Review for NeurIPS paper: A Non-Asymptotic Analysis for Stein Variational Gradient Descent

NeurIPS 2020

A Non-Asymptotic Analysis for Stein Variational Gradient Descent

Review 1

Summary and Contributions: The authors consider Stein Variational Gradient Descent (SVGD) algorithm, which optimises a set of particles to approximate a target probability distribution. The authors under slightly weaker assumption establish that algorithm is decreasing. And in next shows convergence of infinite particle system under Stein log-Sobolev inequality assumption.

Strengths: The main result is the convergence of infinite SVGD with infinite particle to target, which reduces gap between theory and practical implementation.

Weaknesses: The result about finite (in appendix) particle depends exponentially on parameters which make results non-applicable in practice.

Correctness: The proofs seem to be correct.

Clarity: The paper is quite well written.

Relation to Prior Work: The authors nicely present existing results in the field and clearly explain their contribution.

Reproducibility: Yes

Additional Feedback: My detailed minor remarks: - In chapter 2: $$L_2(\mu)$$ should be a space of functions $$f : \mathcal{X} \rightarrow \mathbb{R}$$, not $$f: \mathcal{X} \rightarrow \mathcal{X}$$. - In chapter 2: It would be nice to include some nice reference about W_2 Hessian of KL - I am not familiar with it. - In chapter 3: Praised be the author who uses the term "positive semi-definite kernel" instead of "positive definite kernel". - In section 3.2 there is inconsistency with notation once we have $$P_{\mu_n} \nabla$$, otherwise we have $$P_{\mu_n} \nabla_{W_2}$$. #UPDATE After reading rebuttal and other reviews I still reccomend to accept.

Review 2

Summary and Contributions: This paper proves linear convergence in KL of the discretized, infinite-particle version of Stein variational gradient descent (SVGD) under a Stein log Sobolev inequality (plus additional technical assumptions).

Strengths: The paper proves an important -- although not too surprising result -- about the convergence of infinite-particle SVGD. Overall, the analysis is elegant and other than the Stein LSI, only relies on very reasonable smoothness assumptions, plus a single boundedness assumption. The SM (Prop 12) also provides an important propagation of chaos result on the finite-particle accuracy of SVGD. This is a valuable paper for understanding the approximation properties of SVGD and similar algorithms.

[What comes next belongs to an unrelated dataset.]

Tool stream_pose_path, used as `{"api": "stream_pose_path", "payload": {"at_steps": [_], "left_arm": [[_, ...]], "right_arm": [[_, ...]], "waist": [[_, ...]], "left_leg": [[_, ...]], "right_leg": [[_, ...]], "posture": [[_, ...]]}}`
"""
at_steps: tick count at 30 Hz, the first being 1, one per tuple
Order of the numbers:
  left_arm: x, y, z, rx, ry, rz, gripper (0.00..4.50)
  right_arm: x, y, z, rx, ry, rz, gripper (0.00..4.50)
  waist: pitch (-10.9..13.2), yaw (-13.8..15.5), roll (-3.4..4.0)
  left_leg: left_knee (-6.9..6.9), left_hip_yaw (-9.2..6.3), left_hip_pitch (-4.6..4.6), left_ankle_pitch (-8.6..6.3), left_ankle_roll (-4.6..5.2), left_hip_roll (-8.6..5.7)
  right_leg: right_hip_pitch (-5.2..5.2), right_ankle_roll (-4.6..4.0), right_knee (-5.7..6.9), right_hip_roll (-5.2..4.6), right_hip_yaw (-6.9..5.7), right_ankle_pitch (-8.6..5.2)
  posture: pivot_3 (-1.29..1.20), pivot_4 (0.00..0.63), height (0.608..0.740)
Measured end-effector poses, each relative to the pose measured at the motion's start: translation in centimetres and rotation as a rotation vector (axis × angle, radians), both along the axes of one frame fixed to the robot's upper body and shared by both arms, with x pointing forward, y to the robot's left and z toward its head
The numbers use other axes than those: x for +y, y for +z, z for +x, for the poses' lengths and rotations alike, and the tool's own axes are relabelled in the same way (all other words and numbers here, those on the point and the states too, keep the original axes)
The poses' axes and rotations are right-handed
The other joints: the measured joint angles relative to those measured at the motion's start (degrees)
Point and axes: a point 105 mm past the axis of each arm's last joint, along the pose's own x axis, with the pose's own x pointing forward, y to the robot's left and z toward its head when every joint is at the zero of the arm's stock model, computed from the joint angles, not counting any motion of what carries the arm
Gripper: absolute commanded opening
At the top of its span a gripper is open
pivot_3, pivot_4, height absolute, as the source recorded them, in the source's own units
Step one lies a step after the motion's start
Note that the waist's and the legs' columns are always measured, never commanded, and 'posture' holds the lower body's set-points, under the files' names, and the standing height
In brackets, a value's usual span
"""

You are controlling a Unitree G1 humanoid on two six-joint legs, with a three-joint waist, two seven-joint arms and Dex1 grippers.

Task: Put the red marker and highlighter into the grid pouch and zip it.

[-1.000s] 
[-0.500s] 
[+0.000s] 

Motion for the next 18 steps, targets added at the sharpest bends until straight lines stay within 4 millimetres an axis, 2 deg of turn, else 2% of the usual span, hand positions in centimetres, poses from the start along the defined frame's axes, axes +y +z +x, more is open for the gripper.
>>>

Weaknesses: There needs to be more discussion of examples where all three assumptions required for Prop 5 hold. One concern I have is that these assumptions (particularly A1) are in conflict with the Stein LSI holding. Do A1 hold in the 1D examples from Duncan et al. 2019 discussed after Definition 2? Is there any hope of checking whether A3 holds?

Correctness: While I have not checked the proofs in detail, the claims appear to be correct and reasonable.

Clarity: Yes

Relation to Prior Work: Yes

Reproducibility: Yes

Additional Feedback: ********** Update based on author rebuttal: The authors did a good job addressing my comments. I'm happy to accept this paper and increased my score to 7. Though I very much hope the authors move their finite-particle results to the main paper. ********** A. I would encourage the authors to add at a least a short presentation of the finite-particle results to the main paper -- these are important. B. Please be sure to put citations in parentheses when appropriate. There were many confusing non-parenthetical citations at the ends of sentences.

Review 3

Summary and Contributions: This paper proves the first nonasymptotic convergence bound for the SVGD, hence provides a nonasymptotic analysis of the SVGD (for its infinite particle limit) for the first time in the literature.

Strengths: The paper is well written, the bounds are clean and understandable. SVGD has become a popular method, hence its analysis is relevant for the NeurIPS community.

Weaknesses: As for most of the analysis papers, I do not think verifying whether the target satisfies the log-Sobolev inequality is not trivial, hence the bounds in this paper may not be immediately practical yet. Furthermore, the analysis applies to the infinite-particle limit and finite-bounds are not as clean as the infinite-particle case. (see my detailed comments)

Correctness: Yes.

Clarity: Yes. In many places, citations are not formatted correctly, e.g., they are always of the form Author (year), whereas in many places where it should be (Author, year).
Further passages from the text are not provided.